The paper argues for a cosmological analogue of the S-matrix applicable to Big-Bang to FRW spacetimes with Λ≥0, built within a holographic, gauge-variant framework that accounts for multiple horizons via DS Complementarity. It introduces nets of finite-dimensional Hilbert spaces (Planck-lattice PIREs) as the foundational language for quantum spacetime, with geometry emerging from algebraic relations and a semiclassical p = ρ early universe modeled by a per-Planck-cell 1+1D CFT saturating holographic bounds. The work investigates classical and semiclassical limits, proposes a gauge-invariant path to a true quantum theory of spacetime, and discusses how these ideas relate to Witten’s DS proposals and string/M-theory.
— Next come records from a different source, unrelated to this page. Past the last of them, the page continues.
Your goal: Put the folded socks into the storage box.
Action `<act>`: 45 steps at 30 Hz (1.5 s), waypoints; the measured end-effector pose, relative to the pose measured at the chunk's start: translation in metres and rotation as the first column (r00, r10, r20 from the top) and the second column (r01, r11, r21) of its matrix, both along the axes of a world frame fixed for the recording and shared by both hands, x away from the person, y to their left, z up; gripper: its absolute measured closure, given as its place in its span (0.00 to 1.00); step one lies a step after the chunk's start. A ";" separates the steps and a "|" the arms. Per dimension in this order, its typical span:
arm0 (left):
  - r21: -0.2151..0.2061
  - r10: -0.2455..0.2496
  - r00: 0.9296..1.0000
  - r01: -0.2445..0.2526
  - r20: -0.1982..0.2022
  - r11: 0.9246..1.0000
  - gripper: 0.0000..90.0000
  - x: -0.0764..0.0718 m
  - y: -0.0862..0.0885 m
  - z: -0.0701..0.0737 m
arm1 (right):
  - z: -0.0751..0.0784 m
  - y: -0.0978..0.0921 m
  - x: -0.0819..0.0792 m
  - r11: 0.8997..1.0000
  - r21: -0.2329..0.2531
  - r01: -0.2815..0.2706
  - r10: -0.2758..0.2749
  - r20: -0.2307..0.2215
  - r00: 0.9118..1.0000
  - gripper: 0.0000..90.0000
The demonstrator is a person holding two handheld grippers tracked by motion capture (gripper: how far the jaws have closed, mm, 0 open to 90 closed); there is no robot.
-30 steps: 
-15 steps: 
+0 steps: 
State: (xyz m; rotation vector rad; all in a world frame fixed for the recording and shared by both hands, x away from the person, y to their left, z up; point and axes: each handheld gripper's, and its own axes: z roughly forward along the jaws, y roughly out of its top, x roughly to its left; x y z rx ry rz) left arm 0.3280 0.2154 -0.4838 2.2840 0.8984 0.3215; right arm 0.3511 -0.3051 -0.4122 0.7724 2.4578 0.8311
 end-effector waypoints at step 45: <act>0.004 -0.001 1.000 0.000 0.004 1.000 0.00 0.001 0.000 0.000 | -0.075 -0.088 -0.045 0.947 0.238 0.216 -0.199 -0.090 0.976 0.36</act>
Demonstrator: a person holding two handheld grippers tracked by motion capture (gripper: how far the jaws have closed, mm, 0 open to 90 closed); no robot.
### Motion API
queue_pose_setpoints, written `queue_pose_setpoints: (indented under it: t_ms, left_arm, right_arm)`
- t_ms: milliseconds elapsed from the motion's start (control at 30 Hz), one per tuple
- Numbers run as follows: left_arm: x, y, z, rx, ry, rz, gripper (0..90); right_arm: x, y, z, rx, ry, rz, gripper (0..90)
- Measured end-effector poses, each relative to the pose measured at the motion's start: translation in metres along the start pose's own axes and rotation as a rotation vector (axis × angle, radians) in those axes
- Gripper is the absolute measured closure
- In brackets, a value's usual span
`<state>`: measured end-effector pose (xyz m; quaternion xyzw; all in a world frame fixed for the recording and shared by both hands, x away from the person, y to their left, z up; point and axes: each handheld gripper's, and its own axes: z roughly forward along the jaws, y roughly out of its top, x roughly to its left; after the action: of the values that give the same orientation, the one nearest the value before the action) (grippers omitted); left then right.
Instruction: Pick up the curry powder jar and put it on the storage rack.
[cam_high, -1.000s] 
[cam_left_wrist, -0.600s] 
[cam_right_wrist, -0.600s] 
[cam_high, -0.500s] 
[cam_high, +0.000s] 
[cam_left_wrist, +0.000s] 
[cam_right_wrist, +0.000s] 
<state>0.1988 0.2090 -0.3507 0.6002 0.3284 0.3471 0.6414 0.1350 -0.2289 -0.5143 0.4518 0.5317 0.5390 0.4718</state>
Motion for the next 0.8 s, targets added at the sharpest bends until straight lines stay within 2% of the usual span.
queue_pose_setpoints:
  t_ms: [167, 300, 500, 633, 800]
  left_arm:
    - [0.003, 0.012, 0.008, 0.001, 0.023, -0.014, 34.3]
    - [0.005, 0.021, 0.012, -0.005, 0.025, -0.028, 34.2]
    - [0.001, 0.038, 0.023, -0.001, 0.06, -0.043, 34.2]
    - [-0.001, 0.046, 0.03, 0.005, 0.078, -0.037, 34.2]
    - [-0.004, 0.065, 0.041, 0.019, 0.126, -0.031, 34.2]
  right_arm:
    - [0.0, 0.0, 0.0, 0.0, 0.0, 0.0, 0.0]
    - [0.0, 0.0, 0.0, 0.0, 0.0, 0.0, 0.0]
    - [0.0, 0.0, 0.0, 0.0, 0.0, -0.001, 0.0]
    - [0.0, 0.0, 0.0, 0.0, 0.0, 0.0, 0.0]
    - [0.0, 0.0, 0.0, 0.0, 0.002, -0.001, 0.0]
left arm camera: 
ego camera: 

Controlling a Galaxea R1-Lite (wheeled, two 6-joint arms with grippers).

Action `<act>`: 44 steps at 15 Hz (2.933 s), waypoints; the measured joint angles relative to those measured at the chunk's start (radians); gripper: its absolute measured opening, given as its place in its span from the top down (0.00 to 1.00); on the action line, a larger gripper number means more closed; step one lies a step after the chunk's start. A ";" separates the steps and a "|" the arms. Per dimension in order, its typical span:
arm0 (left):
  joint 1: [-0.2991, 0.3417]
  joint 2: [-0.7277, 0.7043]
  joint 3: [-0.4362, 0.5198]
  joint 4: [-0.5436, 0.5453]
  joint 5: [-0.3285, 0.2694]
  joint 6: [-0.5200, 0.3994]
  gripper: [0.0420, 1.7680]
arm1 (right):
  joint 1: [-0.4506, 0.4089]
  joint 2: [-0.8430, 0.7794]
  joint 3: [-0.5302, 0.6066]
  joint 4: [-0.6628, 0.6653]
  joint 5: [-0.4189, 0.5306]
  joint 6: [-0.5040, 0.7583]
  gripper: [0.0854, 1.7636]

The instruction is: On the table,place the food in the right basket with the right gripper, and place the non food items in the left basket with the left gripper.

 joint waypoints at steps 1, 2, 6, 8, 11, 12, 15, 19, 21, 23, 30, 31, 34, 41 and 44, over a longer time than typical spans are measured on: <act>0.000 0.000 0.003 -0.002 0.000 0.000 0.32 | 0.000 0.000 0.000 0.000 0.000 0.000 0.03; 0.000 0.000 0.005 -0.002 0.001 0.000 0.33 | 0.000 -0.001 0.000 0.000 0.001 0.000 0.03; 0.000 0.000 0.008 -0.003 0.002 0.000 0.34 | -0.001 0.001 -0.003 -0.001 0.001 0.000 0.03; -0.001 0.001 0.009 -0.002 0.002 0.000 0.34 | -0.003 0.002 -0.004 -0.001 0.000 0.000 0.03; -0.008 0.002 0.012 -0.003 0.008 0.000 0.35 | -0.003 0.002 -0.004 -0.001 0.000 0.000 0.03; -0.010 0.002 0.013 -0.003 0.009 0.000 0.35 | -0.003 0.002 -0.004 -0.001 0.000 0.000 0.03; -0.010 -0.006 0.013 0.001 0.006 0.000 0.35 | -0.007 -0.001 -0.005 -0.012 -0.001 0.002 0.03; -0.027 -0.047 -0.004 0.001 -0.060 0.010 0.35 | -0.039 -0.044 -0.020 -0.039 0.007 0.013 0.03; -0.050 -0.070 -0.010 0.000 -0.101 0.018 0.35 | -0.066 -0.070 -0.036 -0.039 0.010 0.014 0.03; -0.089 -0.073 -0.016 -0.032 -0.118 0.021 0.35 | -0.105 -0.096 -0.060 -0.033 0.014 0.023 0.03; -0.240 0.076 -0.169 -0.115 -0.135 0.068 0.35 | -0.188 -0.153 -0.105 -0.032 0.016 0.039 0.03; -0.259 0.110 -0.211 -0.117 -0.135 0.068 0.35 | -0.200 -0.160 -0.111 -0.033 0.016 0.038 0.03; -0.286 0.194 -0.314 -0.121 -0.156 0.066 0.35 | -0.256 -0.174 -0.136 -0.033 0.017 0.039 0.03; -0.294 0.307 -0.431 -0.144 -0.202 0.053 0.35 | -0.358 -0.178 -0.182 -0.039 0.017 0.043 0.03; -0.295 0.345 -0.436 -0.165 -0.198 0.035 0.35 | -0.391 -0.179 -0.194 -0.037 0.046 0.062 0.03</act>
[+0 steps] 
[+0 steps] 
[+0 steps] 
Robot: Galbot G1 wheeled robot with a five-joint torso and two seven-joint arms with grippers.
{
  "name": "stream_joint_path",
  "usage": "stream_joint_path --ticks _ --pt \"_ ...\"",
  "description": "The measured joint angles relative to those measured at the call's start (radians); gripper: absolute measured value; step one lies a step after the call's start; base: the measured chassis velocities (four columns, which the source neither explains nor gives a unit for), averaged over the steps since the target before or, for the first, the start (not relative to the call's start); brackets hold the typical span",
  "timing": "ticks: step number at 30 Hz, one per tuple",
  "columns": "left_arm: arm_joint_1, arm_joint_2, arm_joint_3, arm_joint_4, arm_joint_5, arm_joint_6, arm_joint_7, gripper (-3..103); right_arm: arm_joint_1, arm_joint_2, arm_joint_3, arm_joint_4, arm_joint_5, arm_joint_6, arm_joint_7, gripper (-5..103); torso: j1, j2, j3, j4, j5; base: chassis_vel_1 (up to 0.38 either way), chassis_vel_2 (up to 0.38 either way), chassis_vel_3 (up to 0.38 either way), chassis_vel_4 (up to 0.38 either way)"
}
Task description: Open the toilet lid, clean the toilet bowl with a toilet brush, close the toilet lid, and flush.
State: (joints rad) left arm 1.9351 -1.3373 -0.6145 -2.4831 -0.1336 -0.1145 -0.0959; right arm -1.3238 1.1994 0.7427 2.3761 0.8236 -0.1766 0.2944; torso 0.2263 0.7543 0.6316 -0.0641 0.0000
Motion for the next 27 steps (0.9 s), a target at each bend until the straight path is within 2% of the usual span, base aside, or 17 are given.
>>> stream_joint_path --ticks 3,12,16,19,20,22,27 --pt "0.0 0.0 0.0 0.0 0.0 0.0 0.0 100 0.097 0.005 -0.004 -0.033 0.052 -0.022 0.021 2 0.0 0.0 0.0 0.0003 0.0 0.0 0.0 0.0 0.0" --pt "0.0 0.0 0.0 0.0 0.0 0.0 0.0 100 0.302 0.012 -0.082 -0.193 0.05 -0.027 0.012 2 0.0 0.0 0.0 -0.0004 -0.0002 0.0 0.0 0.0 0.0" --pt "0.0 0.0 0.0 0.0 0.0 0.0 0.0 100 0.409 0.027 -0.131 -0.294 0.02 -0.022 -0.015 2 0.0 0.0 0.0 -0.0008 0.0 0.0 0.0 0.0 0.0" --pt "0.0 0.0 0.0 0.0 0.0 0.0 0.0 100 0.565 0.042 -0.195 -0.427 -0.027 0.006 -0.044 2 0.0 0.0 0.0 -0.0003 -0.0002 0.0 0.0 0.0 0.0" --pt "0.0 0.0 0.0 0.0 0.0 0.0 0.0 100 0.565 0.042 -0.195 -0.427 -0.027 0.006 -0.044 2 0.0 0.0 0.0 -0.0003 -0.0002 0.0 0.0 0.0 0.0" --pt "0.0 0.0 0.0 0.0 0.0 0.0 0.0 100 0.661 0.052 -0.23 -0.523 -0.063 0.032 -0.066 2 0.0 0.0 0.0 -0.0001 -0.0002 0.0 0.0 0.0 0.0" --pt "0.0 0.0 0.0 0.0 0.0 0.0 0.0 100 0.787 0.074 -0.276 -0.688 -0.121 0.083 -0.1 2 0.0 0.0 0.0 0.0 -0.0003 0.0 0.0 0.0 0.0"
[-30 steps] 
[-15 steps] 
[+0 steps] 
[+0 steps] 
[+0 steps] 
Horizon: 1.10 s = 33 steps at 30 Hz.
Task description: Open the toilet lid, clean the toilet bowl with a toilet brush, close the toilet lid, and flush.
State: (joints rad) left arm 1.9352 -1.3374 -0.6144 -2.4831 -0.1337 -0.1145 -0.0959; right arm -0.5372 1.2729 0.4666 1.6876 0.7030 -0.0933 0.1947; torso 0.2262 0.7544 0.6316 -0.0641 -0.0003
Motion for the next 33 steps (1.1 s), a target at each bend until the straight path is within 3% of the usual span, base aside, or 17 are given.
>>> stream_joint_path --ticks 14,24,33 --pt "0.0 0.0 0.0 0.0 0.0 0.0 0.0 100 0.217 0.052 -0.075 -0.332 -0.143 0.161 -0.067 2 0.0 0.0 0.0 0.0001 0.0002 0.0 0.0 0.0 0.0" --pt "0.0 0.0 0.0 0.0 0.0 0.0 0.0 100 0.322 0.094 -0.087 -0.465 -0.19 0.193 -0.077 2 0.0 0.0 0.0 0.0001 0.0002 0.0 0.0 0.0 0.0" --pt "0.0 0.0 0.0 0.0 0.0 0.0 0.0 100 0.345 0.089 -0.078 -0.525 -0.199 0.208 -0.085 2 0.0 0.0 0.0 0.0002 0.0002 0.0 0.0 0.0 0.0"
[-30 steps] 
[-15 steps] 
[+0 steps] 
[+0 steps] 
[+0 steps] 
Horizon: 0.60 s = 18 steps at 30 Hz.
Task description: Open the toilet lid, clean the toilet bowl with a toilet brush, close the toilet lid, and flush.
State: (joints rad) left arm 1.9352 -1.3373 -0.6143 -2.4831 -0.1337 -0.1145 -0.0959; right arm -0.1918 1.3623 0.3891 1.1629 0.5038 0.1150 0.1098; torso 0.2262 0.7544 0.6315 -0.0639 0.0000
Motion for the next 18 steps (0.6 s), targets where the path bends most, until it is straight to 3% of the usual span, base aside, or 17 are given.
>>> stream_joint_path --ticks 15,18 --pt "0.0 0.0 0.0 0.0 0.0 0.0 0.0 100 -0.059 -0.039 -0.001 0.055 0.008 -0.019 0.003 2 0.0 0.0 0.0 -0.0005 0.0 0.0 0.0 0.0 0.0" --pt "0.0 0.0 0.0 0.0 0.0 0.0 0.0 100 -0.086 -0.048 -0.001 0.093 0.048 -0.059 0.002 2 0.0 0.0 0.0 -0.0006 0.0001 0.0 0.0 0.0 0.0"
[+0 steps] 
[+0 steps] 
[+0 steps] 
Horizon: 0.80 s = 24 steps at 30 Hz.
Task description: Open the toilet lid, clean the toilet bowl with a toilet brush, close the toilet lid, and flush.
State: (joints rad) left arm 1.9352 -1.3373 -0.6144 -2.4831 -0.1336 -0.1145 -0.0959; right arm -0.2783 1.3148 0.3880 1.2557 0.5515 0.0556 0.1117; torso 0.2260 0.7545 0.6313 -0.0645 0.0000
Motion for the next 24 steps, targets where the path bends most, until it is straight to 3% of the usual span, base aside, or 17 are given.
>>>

Overall, it offers a unifying, holography-based approach to cosmology that challenges inflationary narratives and seeks a gauge-invariant, quantum-mechanical understanding of the early universe and horizon structure.

Abstract

We discuss the construction of the analog of an S-matrix for space-times that begin with a Big-Bang and asymptote to an FRW universe with nonnegative cosmological constant. When the cosmological constant is positive there are many such S-matrices, related mathematically by gauge transformations and physically by an analog of the principle of black hole complementarity. In the limit of vanishing $Λ$ these become (approximate) Poincare transforms of each other. Considerations of the initial state require a quantum treatment of space-time, and some preliminary steps towards constructing such a theory are proposed. In this context we propose a model for the earliest semiclassical state of the universe, which suggests a solution for the horizon problem different from that provided by inflation.